- DATASET CONTENT
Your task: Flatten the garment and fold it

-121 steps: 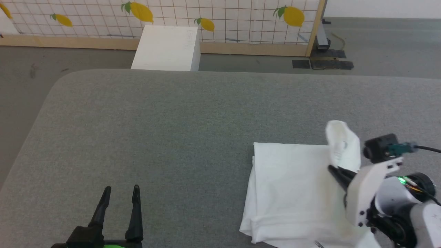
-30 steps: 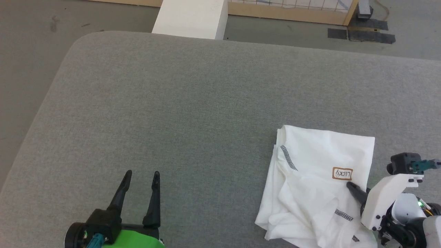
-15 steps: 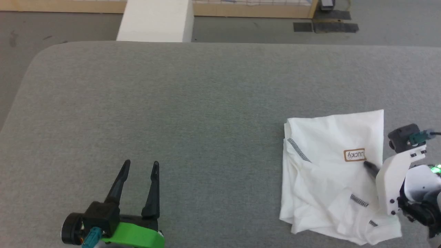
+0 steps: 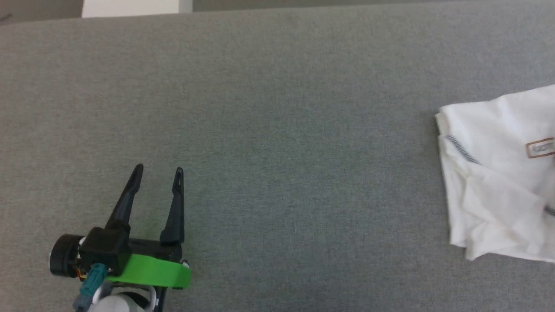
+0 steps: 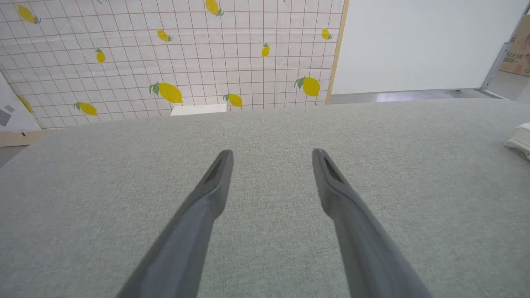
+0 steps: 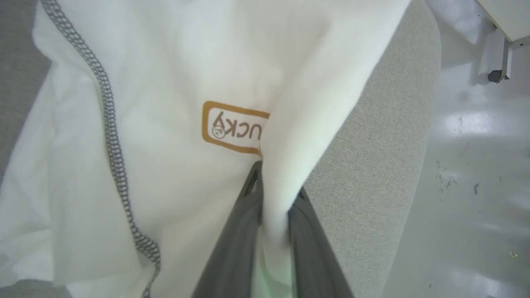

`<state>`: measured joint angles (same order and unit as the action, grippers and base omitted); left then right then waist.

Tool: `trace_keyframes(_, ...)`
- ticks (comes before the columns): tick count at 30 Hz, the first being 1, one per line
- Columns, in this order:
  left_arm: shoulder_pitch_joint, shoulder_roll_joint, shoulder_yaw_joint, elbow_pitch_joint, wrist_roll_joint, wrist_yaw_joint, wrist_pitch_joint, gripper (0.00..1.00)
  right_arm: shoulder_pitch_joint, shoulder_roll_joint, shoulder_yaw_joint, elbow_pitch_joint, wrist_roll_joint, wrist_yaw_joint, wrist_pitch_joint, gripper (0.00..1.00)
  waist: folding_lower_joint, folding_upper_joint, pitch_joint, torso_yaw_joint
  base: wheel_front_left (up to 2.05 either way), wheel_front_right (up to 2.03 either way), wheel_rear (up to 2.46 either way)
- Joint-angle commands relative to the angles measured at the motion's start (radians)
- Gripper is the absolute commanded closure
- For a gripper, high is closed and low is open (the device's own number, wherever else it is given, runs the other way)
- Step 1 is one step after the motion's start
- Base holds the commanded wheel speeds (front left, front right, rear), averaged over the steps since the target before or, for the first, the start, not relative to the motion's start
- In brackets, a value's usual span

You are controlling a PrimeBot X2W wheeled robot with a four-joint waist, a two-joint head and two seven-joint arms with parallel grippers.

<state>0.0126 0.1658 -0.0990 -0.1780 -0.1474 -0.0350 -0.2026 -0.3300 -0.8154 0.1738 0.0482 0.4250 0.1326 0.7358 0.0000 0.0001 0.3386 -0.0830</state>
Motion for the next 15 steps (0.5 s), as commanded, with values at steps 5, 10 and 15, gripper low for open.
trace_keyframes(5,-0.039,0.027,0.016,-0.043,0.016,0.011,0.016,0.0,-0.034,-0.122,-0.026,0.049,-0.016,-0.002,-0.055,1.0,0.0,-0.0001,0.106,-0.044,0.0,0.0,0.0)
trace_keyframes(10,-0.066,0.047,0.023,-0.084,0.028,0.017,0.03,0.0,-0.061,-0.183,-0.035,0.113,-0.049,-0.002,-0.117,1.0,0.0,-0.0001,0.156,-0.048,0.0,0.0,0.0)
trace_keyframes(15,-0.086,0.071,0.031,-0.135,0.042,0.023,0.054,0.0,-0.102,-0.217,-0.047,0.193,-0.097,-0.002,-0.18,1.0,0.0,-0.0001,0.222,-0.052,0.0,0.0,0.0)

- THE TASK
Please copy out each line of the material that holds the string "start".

- YOUR SOLUTION
- Joint-angle commands relative to the angles measured at the motion's start (radians)
- Step 1 is one step after the motion's start
- Base holds the commanded wheel speeds (front left, front right, rear), averaged over the steps since the target before or, for the first, the start, not relative to the motion's start

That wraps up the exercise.